L’étude du lien de causalité en matière scientifique ouvre un large champ de réflexion sur la porosité entre les faits et le droit. L’établissement du lien de causalité relève ici d’une démonstration scientifique. C’est donc l’analyse d’experts scientifiques, ou son absence, qui détermine le contenu juridique de la décision juridictionnelle (V. à ce sujet Duong (L.), La notion de raisonnable en droit économique, Thèse de doctorat, Université de Nice Sophia-Antipolis, 2004, p. 151).
Ainsi la solution retenue par le juge administratif trouve un équilibre incertain qui doit conduire à repenser le contentieux de la responsabilité environnementale. La responsabilité administrative pour faute ne paraît effectivement pas adaptée à ces litiges. Primo, elle n’incite pas véritablement l’État à agir efficacement. Si l’autorité administrative peut être reconnue fautive, l’absence de lien de causalité ne permettra pas d’aboutir à une indemnisation de la victime. La protection des deniers publics prime alors sur la protection de l’environnement. Secundo, le jugement étudié, en raison de l’objet même du litige, considère la protection de l’air atmosphérique comme un moyen et non comme une fin. La lutte contre la pollution est donc appréhendée par le prisme de la protection des individus et non pour elle-même (voir à ce sujet Truihle (E.) et Hautereau-Boutonnet (M.), Le procès environnemental : Du procès sur l’environnement au procès pour l’environnement, Convention de recherche n° 216.09.28.12 du 29 septembre 2016, Publié en mai 2019). Au regard de la solution de l’espèce, cet anthropocentrisme ne semble pas être opportun pour agir sur les problématiques environnementales en elles-mêmes.

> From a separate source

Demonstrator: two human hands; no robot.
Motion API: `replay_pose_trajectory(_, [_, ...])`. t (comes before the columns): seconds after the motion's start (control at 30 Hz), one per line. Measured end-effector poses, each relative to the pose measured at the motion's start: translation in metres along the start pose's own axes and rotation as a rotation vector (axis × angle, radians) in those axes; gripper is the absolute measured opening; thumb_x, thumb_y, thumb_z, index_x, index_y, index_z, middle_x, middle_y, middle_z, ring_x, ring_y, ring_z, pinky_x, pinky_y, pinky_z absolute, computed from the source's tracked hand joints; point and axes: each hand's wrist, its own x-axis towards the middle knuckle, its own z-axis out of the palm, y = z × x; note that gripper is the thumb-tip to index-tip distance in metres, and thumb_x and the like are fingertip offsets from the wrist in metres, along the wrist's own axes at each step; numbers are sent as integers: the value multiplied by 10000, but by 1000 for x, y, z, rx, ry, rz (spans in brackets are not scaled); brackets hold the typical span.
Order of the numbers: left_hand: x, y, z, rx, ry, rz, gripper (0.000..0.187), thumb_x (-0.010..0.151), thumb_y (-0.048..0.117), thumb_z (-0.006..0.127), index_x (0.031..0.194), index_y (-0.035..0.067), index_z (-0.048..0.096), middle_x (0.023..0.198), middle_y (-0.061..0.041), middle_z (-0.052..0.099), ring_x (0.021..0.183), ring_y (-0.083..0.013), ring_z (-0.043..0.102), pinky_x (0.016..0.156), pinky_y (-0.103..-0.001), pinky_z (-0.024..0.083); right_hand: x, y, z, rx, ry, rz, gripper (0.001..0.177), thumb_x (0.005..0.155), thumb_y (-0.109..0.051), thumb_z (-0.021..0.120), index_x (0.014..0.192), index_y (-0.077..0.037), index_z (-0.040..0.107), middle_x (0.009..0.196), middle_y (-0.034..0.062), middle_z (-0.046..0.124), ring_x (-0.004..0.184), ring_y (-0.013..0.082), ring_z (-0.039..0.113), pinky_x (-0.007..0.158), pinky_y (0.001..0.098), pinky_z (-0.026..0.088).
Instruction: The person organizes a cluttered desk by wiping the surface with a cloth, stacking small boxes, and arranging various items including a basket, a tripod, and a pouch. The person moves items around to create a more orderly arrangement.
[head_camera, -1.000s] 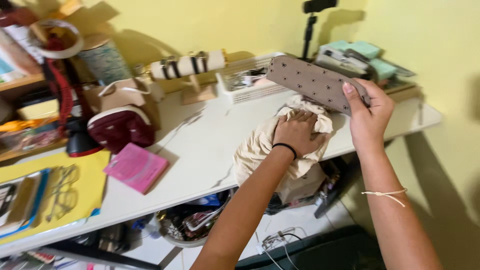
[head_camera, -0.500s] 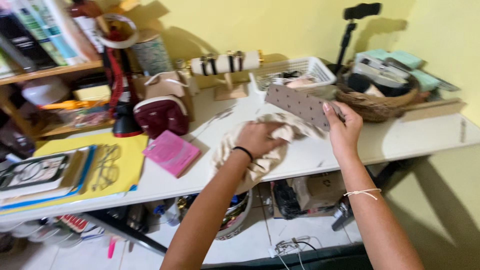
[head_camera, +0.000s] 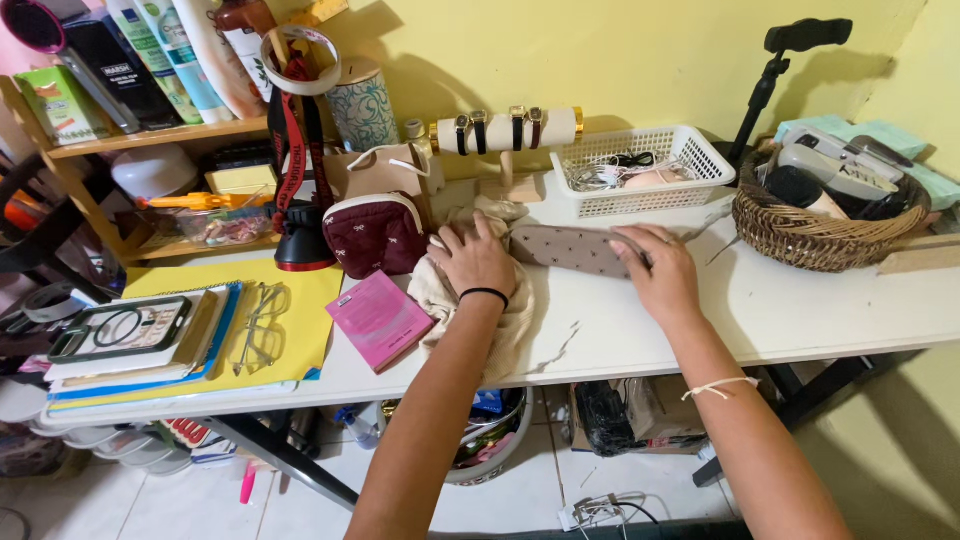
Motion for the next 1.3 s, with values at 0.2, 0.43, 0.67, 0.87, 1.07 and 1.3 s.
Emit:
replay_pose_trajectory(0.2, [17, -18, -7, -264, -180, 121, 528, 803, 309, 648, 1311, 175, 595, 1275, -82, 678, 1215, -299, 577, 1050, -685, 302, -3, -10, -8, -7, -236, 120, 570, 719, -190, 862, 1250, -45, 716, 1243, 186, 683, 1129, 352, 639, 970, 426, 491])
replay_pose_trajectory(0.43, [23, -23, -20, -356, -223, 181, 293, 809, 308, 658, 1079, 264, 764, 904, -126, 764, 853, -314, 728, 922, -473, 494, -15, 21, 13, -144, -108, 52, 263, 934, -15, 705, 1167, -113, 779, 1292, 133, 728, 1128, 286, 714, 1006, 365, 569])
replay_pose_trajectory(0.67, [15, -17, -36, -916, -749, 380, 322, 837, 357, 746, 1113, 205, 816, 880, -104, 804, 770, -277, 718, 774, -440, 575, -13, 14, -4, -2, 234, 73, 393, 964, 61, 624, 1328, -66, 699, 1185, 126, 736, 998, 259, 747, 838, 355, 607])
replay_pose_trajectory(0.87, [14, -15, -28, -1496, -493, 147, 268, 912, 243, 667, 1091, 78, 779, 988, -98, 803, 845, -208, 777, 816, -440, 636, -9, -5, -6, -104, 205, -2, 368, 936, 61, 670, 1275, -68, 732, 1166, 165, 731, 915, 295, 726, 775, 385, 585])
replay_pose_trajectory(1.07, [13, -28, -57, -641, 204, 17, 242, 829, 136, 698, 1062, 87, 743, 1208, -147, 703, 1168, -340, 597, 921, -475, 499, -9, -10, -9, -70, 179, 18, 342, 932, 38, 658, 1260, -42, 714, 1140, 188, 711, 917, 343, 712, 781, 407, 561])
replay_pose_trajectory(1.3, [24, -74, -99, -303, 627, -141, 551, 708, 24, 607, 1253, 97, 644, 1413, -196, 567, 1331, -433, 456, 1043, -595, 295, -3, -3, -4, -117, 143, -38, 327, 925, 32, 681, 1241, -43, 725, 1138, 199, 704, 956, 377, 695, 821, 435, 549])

Pour autant, la position du Tribunal a pour vertu de tenir compte de la difficulté, pour la puissance publique, à agir sur la pollution atmosphérique. Dans un contexte où le (néo) libéralisme a conduit à suspecter d’illégitimité toute action étatique, la question environnementale inverse la tendance : l’État doit agir. Il est alors compréhensible que la puissance publique se montre réservée dans son action, de crainte d’être perçue comme un pouvoir illégitime, si ce n’est liberticide ; et afin de ne pas indisposer certains secteurs économiques et industriels.